Exercise goal:
Each line from the one containing "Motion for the" to the final line of the listing below must be transcribed exactly; all others are left out.
================
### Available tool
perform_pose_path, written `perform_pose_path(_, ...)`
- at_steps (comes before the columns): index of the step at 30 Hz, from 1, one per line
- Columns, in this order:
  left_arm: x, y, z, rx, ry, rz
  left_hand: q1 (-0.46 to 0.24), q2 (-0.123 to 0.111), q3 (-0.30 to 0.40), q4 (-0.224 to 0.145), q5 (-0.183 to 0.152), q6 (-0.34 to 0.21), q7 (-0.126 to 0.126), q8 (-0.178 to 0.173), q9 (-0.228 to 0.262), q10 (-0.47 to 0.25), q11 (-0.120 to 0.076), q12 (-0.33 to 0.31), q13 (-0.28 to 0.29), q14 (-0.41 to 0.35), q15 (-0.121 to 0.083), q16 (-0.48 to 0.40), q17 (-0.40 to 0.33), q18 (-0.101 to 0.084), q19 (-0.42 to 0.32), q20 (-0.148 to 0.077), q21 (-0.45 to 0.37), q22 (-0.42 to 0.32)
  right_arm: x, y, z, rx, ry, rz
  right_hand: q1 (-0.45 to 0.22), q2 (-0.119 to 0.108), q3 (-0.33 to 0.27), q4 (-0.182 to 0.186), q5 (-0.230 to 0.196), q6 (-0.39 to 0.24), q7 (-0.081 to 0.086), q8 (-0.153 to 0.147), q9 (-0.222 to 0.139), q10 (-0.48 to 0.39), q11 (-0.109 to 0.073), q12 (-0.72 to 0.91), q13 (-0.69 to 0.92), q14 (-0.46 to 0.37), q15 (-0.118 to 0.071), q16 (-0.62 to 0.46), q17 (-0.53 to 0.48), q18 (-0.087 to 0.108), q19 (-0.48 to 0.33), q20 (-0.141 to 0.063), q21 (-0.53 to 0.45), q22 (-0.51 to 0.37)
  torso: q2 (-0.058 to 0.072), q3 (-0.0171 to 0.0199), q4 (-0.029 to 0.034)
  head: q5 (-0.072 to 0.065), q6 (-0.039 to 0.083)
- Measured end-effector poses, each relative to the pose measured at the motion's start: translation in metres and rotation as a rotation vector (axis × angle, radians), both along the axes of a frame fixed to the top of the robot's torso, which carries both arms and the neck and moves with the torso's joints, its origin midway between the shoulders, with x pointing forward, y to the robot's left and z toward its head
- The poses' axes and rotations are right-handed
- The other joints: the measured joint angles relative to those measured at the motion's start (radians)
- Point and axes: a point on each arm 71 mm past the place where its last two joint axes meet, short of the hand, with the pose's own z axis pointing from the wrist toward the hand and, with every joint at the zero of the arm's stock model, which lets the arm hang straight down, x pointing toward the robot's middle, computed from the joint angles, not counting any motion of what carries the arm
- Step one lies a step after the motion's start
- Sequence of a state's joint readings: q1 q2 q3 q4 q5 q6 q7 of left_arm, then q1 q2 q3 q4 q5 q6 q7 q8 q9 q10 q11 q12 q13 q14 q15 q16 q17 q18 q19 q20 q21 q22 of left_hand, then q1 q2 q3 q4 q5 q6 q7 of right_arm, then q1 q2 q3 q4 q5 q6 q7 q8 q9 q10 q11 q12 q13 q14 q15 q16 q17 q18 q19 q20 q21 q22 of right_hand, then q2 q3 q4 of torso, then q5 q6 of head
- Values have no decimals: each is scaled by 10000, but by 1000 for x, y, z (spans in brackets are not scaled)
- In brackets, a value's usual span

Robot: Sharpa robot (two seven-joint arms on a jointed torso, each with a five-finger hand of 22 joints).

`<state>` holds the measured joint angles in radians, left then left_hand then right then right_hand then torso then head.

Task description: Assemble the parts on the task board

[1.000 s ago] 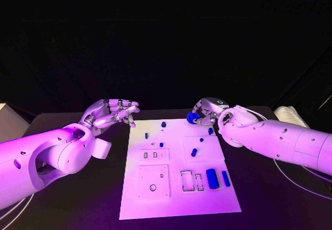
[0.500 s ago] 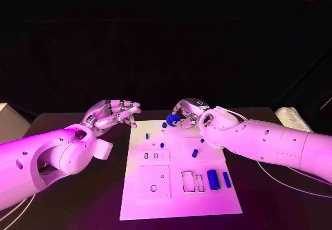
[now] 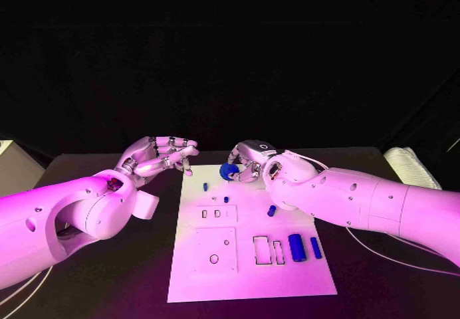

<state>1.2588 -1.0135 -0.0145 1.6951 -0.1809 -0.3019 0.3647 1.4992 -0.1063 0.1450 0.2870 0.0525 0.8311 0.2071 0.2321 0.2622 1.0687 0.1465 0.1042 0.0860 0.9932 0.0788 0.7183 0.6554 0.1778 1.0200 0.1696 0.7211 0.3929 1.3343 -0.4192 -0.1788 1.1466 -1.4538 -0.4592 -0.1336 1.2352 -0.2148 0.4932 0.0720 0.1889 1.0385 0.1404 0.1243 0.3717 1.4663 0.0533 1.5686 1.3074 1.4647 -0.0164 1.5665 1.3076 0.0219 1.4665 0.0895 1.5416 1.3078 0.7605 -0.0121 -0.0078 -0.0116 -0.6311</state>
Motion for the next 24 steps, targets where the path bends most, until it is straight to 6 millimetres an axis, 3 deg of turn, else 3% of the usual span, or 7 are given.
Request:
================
Result for this exercise:
Motion for the next 24 steps, targets where the path bends most, until it is straight to 6 millimetres an axis, 3 deg of turn, else 3% of the usual span, or 7 are given.
Request:

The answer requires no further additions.